[Start of Attachment]

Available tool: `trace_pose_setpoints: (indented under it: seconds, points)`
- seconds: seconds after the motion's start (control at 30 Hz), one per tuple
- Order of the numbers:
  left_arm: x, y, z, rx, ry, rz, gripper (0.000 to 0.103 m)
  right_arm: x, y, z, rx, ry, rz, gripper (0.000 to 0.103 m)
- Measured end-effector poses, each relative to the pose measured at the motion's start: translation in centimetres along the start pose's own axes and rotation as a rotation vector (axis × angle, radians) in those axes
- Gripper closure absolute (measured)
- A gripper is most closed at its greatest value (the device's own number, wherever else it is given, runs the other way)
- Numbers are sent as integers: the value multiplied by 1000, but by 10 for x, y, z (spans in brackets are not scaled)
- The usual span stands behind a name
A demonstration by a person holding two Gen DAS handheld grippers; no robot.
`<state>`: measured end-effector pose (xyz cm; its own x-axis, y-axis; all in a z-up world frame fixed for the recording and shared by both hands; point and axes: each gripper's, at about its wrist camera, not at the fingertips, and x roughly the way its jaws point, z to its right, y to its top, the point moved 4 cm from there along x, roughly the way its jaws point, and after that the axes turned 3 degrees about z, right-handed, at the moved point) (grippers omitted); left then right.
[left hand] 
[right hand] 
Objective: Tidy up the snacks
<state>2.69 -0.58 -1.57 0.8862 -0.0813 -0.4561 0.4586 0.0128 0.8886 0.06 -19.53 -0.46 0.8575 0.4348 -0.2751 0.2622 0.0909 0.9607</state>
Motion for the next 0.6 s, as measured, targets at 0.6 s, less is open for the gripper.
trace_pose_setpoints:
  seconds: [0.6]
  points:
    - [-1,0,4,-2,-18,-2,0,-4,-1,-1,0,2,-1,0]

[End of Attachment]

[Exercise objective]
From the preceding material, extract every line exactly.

[The answer]
Available tool: `trace_pose_setpoints: (indented under it: seconds, points)`
- seconds: seconds after the motion's start (control at 30 Hz), one per tuple
- Order of the numbers:
  left_arm: x, y, z, rx, ry, rz, gripper (0.000 to 0.103 m)
  right_arm: x, y, z, rx, ry, rz, gripper (0.000 to 0.103 m)
- Measured end-effector poses, each relative to the pose measured at the motion's start: translation in centimetres along the start pose's own axes and rotation as a rotation vector (axis × angle, radians) in those axes
- Gripper closure absolute (measured)
- A gripper is most closed at its greatest value (the device's own number, wherever else it is given, runs the other way)
- Numbers are sent as integers: the value multiplied by 1000, but by 10 for x, y, z (spans in brackets are not scaled)
- The usual span stands behind a name
A demonstration by a person holding two Gen DAS handheld grippers; no robot.
`<state>`: measured end-effector pose (xyz cm; its own x-axis, y-axis; all in a z-up world frame fixed for the recording and shared by both hands; point and axes: each gripper's, at about its wrist camera, not at the fingertips, and x roughly the way its jaws point, z to its right, y to its top, the point moved 4 cm from there along x, roughly the way its jaws point, and after that the axes turned 3 degrees about z, right-handed, at the moved point) (grippers omitted); left then right.
[left hand] 
[right hand] 
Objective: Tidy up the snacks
<state>2.69 -0.58 -1.57 0.8862 -0.0813 -0.4561 0.4586 0.0128 0.8886 0.06 -19.53 -0.46 0.8575 0.4348 -0.2751 0.2622 0.0909 0.9607</state>
Motion for the next 0.6 s, as measured, targets at 0.6 s, less is open for the gripper.
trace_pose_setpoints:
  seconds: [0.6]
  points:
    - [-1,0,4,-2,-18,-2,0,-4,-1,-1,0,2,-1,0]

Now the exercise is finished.